Copy all lines in the material holding the string "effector".
*** Block opens ***
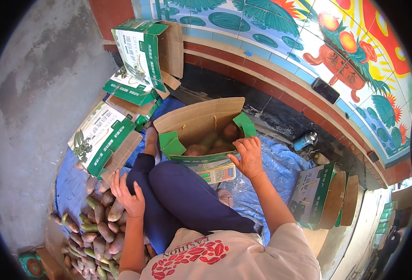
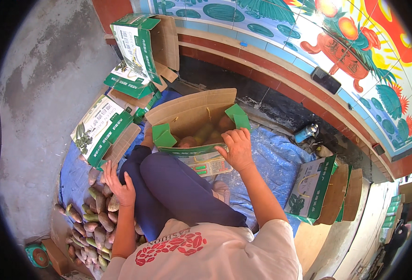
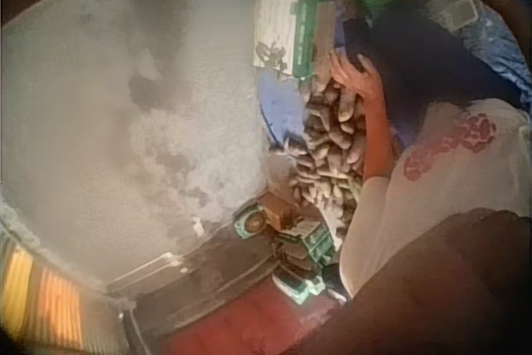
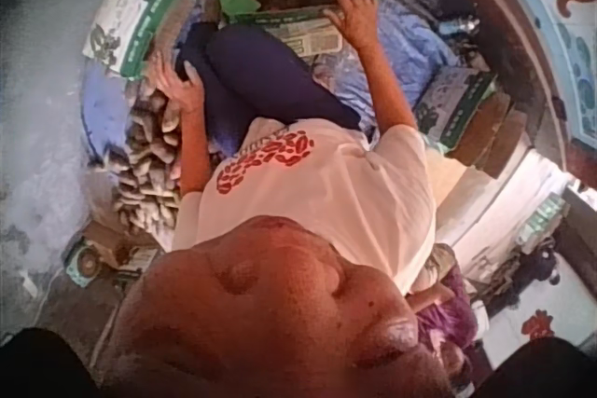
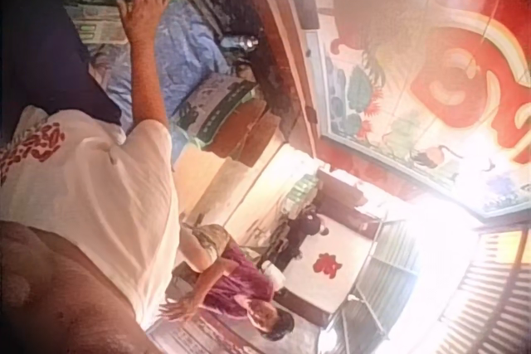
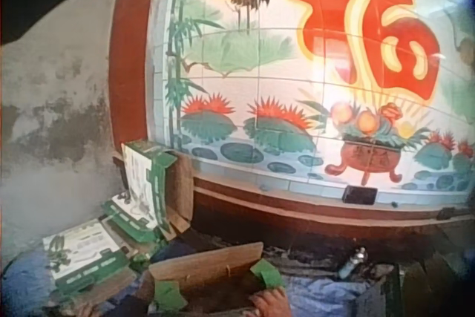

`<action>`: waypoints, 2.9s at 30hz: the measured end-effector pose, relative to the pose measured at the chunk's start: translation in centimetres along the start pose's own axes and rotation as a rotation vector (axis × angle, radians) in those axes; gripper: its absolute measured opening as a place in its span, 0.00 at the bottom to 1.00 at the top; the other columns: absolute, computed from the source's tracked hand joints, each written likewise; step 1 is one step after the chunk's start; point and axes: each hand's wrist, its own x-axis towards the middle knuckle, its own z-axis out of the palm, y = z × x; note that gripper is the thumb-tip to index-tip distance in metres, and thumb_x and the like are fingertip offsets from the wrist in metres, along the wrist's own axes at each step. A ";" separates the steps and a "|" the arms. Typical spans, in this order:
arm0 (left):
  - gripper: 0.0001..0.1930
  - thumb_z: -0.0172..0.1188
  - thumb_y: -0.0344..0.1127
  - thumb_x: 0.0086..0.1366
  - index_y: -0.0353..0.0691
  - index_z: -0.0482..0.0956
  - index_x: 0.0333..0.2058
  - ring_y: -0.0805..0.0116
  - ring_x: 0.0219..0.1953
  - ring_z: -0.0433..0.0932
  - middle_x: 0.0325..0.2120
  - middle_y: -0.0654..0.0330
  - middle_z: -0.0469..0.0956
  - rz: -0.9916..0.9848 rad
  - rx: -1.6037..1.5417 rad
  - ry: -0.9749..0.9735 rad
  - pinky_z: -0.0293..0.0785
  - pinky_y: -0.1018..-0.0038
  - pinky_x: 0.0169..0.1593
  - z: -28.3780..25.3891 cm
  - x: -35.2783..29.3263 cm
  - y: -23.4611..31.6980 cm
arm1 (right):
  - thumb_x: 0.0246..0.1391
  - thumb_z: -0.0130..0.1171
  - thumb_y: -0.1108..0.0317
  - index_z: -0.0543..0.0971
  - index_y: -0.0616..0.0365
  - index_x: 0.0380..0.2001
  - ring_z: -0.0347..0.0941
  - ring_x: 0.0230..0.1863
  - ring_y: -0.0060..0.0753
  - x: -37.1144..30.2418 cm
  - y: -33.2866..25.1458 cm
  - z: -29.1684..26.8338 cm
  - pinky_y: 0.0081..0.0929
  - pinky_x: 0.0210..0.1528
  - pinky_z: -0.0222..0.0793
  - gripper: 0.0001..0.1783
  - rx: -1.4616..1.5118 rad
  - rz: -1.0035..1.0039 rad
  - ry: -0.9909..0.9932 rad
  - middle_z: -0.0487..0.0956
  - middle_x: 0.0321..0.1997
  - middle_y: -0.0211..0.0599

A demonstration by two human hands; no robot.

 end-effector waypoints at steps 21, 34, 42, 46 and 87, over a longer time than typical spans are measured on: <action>0.21 0.57 0.30 0.48 0.38 0.69 0.44 0.53 0.55 0.63 0.50 0.52 0.66 -0.121 0.071 -0.099 0.51 0.52 0.58 0.0 -0.4 1.2 | 0.42 0.62 0.56 0.74 0.57 0.31 0.67 0.37 0.41 0.2 1.0 -0.4 0.44 0.50 0.57 0.17 0.009 -0.052 -0.031 0.73 0.31 0.35; 0.23 0.59 0.30 0.48 0.40 0.68 0.46 0.54 0.56 0.62 0.52 0.53 0.65 -0.264 0.188 -0.259 0.49 0.49 0.59 -0.4 -1.1 2.4 | 0.53 0.53 0.55 0.74 0.60 0.30 0.66 0.30 0.42 2.2 1.8 0.4 0.42 0.42 0.60 0.17 0.153 -0.207 -0.113 0.71 0.27 0.39; 0.24 0.60 0.31 0.48 0.41 0.68 0.46 0.54 0.57 0.61 0.52 0.53 0.65 -0.275 0.201 -0.249 0.49 0.50 0.59 -0.6 -1.0 2.4 | 0.51 0.55 0.64 0.74 0.61 0.33 0.66 0.34 0.47 5.2 0.6 -0.1 0.42 0.43 0.60 0.11 0.213 -0.140 -0.162 0.73 0.29 0.42; 0.24 0.61 0.32 0.47 0.41 0.69 0.46 0.54 0.57 0.61 0.51 0.54 0.65 -0.222 0.063 -0.223 0.50 0.50 0.59 0.0 1.0 3.9 | 0.48 0.56 0.68 0.73 0.61 0.40 0.67 0.39 0.50 9.7 0.5 -1.1 0.42 0.46 0.60 0.15 0.110 -0.171 -0.126 0.74 0.36 0.44; 0.05 0.52 0.32 0.44 0.44 0.67 0.14 0.68 0.26 0.68 0.15 0.66 0.66 0.675 -0.580 -0.439 0.63 0.72 0.37 5.3 3.1 20.4 | 0.48 0.57 0.64 0.72 0.58 0.21 0.72 0.25 0.48 -2.6 8.3 -9.2 0.39 0.27 0.66 0.10 -0.223 0.228 -0.181 0.75 0.23 0.43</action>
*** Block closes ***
* _Answer section_
`<action>`: waypoints, 2.9s at 30hz: the measured end-effector pose, relative to the pose measured at the chunk's start: translation in centimetres along the start pose's own axes and rotation as a rotation vector (axis × angle, radians) in those axes; gripper: its absolute measured opening as a place in its span, 0.00 at the bottom to 1.00 at the top; the other columns: absolute, computed from the source's tracked hand joints, each written likewise; step 1 is one step after the chunk's start; point and axes: each hand's wrist, its own x-axis towards the middle knuckle, its own z-axis out of the palm, y = z × x; note that gripper is the thumb-tip to index-tip distance in metres, and thumb_x and the like are fingertip offsets from the wrist in metres, along the wrist's own axes at each step. A ";" separates the steps and a "|" the arms. Typical spans, in this order:
 end-effector waypoints at steps 21, 34, 42, 46 and 87, over a longer time than typical spans are measured on: <action>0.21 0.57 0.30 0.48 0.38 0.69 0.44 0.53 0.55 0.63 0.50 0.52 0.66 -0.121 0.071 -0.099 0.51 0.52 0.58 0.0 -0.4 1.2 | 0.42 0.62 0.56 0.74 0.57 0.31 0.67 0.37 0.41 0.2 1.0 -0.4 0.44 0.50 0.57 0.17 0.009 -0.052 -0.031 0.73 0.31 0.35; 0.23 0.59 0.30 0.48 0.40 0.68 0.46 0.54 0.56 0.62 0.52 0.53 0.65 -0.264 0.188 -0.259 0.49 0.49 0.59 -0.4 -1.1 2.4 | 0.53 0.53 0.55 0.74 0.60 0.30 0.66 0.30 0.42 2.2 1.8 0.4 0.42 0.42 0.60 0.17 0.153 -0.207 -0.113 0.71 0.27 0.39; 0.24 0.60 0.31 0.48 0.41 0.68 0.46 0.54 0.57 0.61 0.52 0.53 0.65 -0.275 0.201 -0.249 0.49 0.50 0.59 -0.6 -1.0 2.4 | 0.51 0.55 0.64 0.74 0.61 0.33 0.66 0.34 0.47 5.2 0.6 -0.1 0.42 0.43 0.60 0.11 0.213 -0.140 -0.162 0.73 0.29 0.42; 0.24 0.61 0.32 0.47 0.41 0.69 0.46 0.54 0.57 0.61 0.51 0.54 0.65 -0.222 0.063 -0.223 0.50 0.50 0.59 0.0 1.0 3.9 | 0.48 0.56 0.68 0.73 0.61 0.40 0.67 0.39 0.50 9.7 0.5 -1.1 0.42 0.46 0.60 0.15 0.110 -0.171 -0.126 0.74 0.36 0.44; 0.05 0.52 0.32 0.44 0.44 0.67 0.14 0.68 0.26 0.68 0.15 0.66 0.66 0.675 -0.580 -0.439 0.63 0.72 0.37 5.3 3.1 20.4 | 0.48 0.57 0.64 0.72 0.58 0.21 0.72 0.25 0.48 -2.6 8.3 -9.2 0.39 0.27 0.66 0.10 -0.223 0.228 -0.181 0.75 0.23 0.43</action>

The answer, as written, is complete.